TASK DESCRIPTION: Nothing outside the range below should be printed. Output exactly the lines from the line with "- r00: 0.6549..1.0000" to the line with "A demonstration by", both included.

DATA SHOWN:
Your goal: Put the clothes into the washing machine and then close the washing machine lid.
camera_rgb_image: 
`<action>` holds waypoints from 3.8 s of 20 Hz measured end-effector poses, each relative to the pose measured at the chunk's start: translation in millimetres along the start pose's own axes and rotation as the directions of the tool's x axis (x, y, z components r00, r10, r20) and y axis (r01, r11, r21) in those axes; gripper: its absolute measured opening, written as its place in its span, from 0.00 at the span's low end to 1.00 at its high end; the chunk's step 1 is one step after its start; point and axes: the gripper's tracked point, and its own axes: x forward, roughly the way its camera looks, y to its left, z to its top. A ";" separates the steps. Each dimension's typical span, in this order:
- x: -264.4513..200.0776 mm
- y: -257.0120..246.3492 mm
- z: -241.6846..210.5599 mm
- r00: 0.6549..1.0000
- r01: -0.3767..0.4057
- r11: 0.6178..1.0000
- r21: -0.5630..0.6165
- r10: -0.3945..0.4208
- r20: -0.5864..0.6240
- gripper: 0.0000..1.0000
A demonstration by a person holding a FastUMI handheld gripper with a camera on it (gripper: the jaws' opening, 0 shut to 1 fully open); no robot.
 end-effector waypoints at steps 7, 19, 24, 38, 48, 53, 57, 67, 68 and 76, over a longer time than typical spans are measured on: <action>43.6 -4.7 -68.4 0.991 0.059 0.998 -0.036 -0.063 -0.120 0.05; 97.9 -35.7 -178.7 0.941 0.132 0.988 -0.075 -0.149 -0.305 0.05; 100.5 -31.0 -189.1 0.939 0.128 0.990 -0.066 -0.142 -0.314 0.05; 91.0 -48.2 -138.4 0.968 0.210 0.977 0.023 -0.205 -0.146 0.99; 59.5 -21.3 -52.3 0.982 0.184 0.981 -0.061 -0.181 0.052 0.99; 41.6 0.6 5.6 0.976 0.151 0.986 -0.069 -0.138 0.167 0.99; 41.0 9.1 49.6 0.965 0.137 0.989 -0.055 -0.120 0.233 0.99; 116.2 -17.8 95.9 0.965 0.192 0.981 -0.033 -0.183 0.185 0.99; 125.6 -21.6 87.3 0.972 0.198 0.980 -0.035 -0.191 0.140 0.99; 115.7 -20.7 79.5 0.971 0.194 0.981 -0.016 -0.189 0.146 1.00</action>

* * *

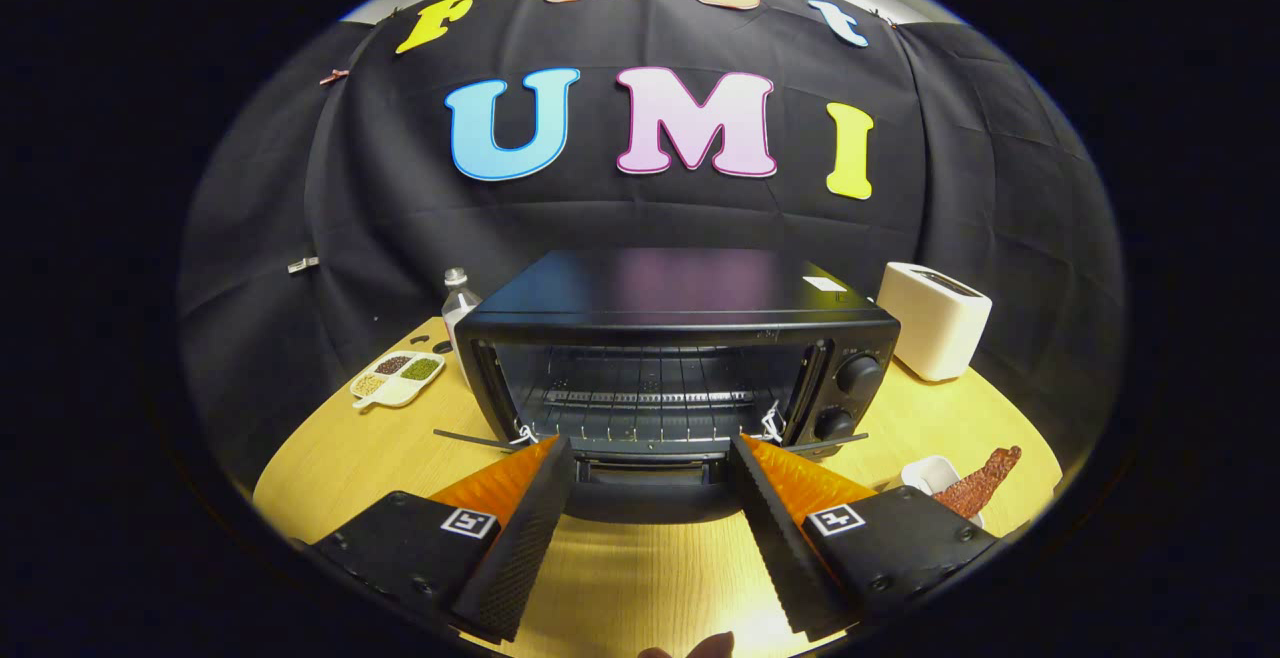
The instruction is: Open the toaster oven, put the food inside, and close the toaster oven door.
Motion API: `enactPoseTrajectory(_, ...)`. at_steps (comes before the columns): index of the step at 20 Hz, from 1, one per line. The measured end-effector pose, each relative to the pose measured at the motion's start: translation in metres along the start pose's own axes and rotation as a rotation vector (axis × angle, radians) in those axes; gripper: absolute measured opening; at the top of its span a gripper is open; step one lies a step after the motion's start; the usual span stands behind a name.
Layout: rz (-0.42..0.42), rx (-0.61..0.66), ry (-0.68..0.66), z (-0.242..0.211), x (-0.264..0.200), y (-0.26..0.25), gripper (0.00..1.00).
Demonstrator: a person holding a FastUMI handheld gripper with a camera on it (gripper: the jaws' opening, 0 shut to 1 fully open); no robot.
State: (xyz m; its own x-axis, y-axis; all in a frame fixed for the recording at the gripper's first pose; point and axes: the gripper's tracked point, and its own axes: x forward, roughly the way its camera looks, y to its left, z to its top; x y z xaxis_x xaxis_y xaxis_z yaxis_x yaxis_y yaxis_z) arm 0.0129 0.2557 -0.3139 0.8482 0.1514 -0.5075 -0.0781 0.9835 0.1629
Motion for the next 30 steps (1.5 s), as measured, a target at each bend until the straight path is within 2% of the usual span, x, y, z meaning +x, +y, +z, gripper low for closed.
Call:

ANSWER SECTION:
- r00: 0.6549..1.0000
- r01: -0.3767..0.4057
- r11: 0.6178..1.0000
- r21: -0.5630..0.6165
- r10: -0.3945..0.4208
- r20: -0.5864..0.6240
- gripper: 0.0000..1.0000
A demonstration by a person holding a FastUMI handheld gripper with a camera on it (gripper: the jaws' opening, 0 shut to 1 fully open); no robot.

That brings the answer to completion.